▶ _Entries supplied_:
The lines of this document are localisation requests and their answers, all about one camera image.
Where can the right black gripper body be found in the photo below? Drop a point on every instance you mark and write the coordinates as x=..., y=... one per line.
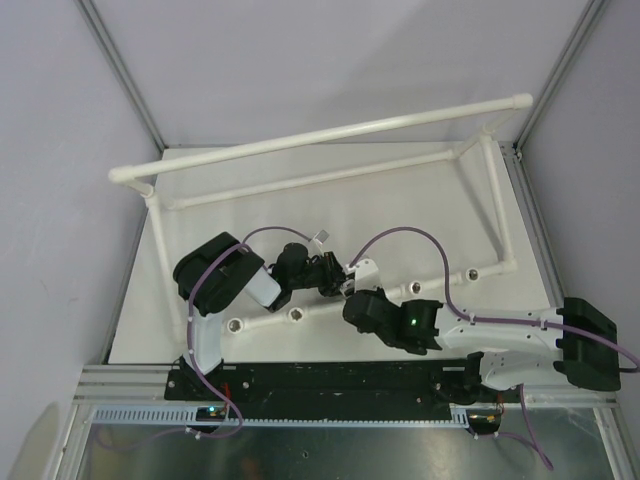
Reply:
x=377, y=293

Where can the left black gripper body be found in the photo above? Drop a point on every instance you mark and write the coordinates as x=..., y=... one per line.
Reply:
x=310, y=277

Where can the white PVC pipe frame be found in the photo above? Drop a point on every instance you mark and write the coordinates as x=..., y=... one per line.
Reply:
x=443, y=165

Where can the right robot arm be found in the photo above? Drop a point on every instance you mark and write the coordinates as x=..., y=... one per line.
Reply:
x=574, y=342

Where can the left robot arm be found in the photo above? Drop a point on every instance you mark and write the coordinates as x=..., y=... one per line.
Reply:
x=211, y=277

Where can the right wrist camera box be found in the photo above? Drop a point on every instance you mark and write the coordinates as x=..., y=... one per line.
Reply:
x=366, y=275

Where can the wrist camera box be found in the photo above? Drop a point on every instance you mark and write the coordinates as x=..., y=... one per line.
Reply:
x=319, y=239
x=366, y=275

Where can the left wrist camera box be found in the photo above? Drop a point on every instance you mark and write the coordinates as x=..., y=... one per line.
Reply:
x=319, y=239

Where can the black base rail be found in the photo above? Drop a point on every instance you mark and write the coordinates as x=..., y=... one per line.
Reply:
x=339, y=391

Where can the aluminium table frame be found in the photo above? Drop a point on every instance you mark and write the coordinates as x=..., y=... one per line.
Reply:
x=122, y=427

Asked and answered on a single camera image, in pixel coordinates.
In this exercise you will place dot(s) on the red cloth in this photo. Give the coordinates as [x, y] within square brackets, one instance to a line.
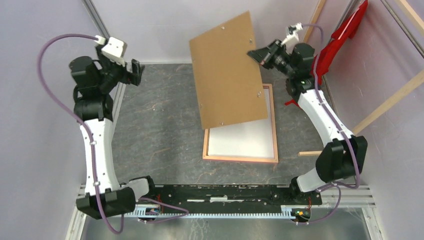
[347, 29]

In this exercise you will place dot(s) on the aluminium front rail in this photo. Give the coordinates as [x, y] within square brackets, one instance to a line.
[348, 195]

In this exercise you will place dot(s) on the aluminium side rail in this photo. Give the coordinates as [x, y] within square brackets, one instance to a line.
[117, 101]

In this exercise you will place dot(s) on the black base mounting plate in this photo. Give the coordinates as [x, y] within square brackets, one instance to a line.
[230, 198]

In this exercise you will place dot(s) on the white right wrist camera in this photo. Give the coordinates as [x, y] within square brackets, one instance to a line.
[292, 36]

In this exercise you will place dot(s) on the brown backing board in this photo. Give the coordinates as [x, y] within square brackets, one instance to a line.
[228, 83]

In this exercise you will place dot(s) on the white slotted cable duct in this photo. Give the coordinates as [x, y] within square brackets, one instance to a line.
[140, 212]

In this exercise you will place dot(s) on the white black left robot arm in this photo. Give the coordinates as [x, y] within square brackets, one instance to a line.
[95, 78]

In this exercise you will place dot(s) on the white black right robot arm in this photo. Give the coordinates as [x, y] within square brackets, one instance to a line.
[343, 156]

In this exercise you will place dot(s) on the light wooden beam structure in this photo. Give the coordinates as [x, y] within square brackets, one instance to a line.
[376, 81]

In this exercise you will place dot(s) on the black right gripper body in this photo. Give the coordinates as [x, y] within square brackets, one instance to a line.
[277, 59]

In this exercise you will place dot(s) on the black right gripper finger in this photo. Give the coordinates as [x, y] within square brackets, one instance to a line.
[261, 52]
[257, 57]

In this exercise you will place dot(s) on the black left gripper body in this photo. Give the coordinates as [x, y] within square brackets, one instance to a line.
[113, 73]

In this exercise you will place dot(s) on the pink wooden picture frame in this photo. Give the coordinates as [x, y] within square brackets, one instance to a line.
[238, 159]

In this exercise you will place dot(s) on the ocean landscape photo print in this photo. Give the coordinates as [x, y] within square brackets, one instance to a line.
[242, 139]

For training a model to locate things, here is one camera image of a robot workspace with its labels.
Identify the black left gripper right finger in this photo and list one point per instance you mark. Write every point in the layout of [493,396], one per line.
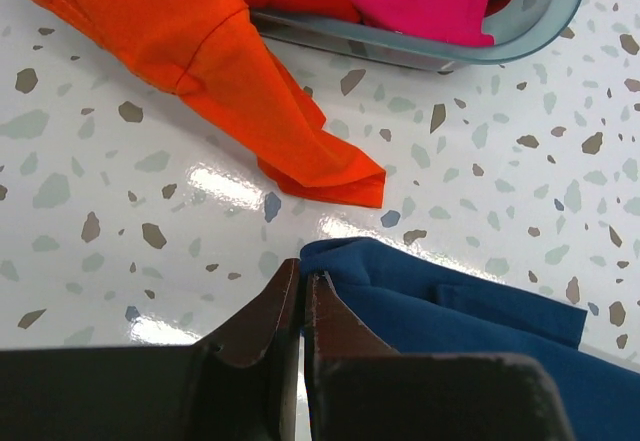
[359,388]

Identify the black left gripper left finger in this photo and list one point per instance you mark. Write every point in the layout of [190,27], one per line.
[237,383]

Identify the blue t-shirt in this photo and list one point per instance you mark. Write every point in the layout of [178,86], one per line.
[419,307]

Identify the orange t-shirt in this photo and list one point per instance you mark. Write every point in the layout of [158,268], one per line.
[209,54]

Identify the pink t-shirt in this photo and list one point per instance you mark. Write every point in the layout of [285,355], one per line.
[457,22]

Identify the grey laundry basket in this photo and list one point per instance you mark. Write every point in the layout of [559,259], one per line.
[521,29]

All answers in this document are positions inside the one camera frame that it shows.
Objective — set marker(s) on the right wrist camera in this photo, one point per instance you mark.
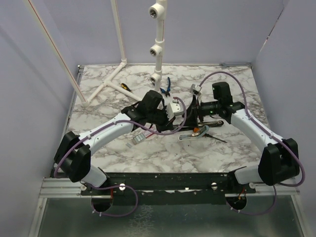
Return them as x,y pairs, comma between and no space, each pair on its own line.
195,89

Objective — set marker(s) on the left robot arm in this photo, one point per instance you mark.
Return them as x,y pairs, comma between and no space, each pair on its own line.
74,153

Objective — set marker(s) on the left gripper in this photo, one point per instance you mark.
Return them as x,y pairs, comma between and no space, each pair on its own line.
167,124

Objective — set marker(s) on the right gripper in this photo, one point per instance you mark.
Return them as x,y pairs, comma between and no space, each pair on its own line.
192,112

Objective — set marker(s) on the black stapler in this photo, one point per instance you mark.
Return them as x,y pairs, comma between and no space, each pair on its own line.
210,124

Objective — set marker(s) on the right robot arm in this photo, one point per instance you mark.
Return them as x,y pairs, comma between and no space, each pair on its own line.
277,161

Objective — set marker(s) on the white pvc pipe frame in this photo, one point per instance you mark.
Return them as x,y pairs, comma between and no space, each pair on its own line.
85,32

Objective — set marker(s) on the aluminium frame rail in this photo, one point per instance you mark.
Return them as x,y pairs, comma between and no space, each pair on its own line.
56,188

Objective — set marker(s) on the orange handled screwdriver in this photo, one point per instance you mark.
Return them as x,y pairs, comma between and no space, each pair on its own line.
208,135

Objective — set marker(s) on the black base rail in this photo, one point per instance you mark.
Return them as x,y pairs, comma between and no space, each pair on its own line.
127,189

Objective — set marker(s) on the yellow black screwdriver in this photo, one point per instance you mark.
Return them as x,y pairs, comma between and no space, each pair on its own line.
124,86

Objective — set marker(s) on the red white staple box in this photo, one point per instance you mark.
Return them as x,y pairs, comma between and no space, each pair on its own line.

▶ _Task to carry out_:
Copy word for word the stretch of entries above from the line that has "right gripper body" through the line that has "For training a", both ends included, and nothing outside it.

▶ _Solution to the exercise_:
In this exercise you will place dot(s) on the black right gripper body in this photo. Give the coordinates as [x, y] within square brackets, one instance to a line.
[277, 59]

In this exercise you will place dot(s) on the black right gripper finger in this photo. Give the coordinates as [x, y] within square brackets, one instance to a line.
[261, 52]
[257, 57]

In this exercise you will place dot(s) on the black left gripper body in this photo. Give the coordinates as [x, y] within square brackets, one instance to a line.
[113, 73]

In this exercise you will place dot(s) on the pink wooden picture frame in this photo. Give the coordinates as [x, y] within square brackets, one instance to a line.
[238, 159]

In this exercise you will place dot(s) on the ocean landscape photo print in this photo. Give the coordinates as [x, y] within square brackets, one instance to a line.
[242, 139]

For training a model to locate things, here is one camera image of a robot workspace with its labels.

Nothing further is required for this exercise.